BlockBeats News, 24 dicembre, secondo CoinDesk, il Regolamento sulla Trasparenza Fiscale per gli Asset Digitali recentemente introdotto dall’Unione Europea entrerà ufficialmente in vigore il 1° gennaio 2026, segnando un cambiamento significativo nell’approccio normativo alle attività crypto in tutta l’UE.

Noto come DAC8, questo regolamento amplia l’ambito del quadro di cooperazione amministrativa in materia fiscale di lunga data dell’UE per includere gli asset crypto e i fornitori di servizi correlati. In base alle nuove regole, i fornitori di servizi per asset crypto (compresi exchange e broker) devono raccogliere e segnalare informazioni dettagliate sugli utenti e le loro transazioni alle autorità fiscali nazionali, che poi condivideranno questi dati tra gli stati membri.

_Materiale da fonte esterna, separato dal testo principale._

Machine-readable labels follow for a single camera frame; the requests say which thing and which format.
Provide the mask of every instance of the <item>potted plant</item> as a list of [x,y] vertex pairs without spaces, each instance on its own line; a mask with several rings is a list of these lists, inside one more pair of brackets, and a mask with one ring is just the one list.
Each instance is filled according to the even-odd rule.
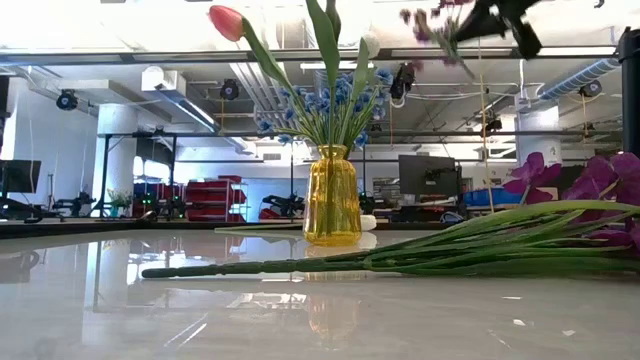
[[214,5],[209,17],[218,31],[230,41],[245,38],[262,71],[284,88],[288,108],[288,126],[274,128],[267,121],[259,131],[281,133],[280,142],[290,143],[300,137],[318,146],[322,159],[311,166],[304,232],[307,241],[316,245],[348,246],[361,235],[360,208],[355,169],[347,161],[355,143],[366,142],[363,129],[372,118],[385,115],[384,103],[393,82],[386,69],[369,69],[375,56],[375,41],[360,40],[357,68],[353,74],[339,74],[340,16],[336,1],[328,0],[322,9],[317,0],[306,0],[315,36],[324,60],[328,87],[318,94],[293,86],[276,64],[269,50],[256,36],[249,20],[239,12]]
[[111,217],[126,215],[124,214],[124,212],[129,209],[133,201],[133,196],[131,195],[131,193],[114,189],[108,189],[107,193],[109,194],[109,198],[111,199]]

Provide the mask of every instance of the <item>blue bin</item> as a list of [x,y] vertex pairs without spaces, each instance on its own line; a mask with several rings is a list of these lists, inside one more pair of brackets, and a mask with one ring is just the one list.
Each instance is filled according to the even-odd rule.
[[[519,204],[522,194],[512,194],[504,188],[492,188],[493,204]],[[464,203],[467,206],[489,206],[489,191],[487,189],[464,193]]]

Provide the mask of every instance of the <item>security camera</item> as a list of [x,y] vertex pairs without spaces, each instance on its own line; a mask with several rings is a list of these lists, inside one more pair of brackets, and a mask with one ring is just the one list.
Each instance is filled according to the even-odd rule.
[[78,107],[78,98],[75,97],[73,90],[62,90],[62,94],[58,96],[56,106],[60,110],[71,111]]

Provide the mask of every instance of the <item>flower stem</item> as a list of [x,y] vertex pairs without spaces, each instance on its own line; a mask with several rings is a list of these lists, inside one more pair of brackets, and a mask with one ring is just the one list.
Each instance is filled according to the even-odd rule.
[[531,185],[527,185],[527,188],[524,189],[524,194],[522,194],[522,199],[520,199],[520,206],[523,206],[527,201],[527,195],[529,195],[529,190],[531,190]]
[[611,185],[607,186],[606,189],[602,190],[598,199],[604,198],[604,196],[607,195],[609,191],[613,190],[618,185],[618,181],[619,180],[614,181]]

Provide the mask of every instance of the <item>white pillar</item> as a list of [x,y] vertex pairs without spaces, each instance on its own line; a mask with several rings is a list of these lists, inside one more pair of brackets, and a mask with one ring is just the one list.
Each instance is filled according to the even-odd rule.
[[[100,105],[98,134],[132,133],[137,129],[138,111],[134,107],[118,104]],[[97,139],[92,196],[98,200],[102,188],[104,144],[104,138]],[[110,201],[106,189],[133,193],[133,159],[136,156],[136,139],[113,137],[109,141],[109,147],[112,149],[107,160],[105,202]]]
[[[525,105],[519,104],[516,98],[517,117],[516,131],[555,131],[560,130],[558,106],[529,111]],[[558,136],[516,136],[518,164],[522,166],[527,156],[533,152],[541,152],[544,162],[562,164],[562,144]]]

Per gli utenti crypto, le conseguenze dell’applicazione del nuovo regolamento sono più severe. Una volta che le autorità fiscali identificano elusione o evasione fiscale, il DAC8 consente ai regolatori locali di agire con l’assistenza delle loro controparti in altri paesi dell’UE. Questa cooperazione transfrontaliera include anche il potere di congelare o confiscare asset crypto legati a tasse non pagate, anche se gli asset o le piattaforme non si trovano nella giurisdizione dell’utente.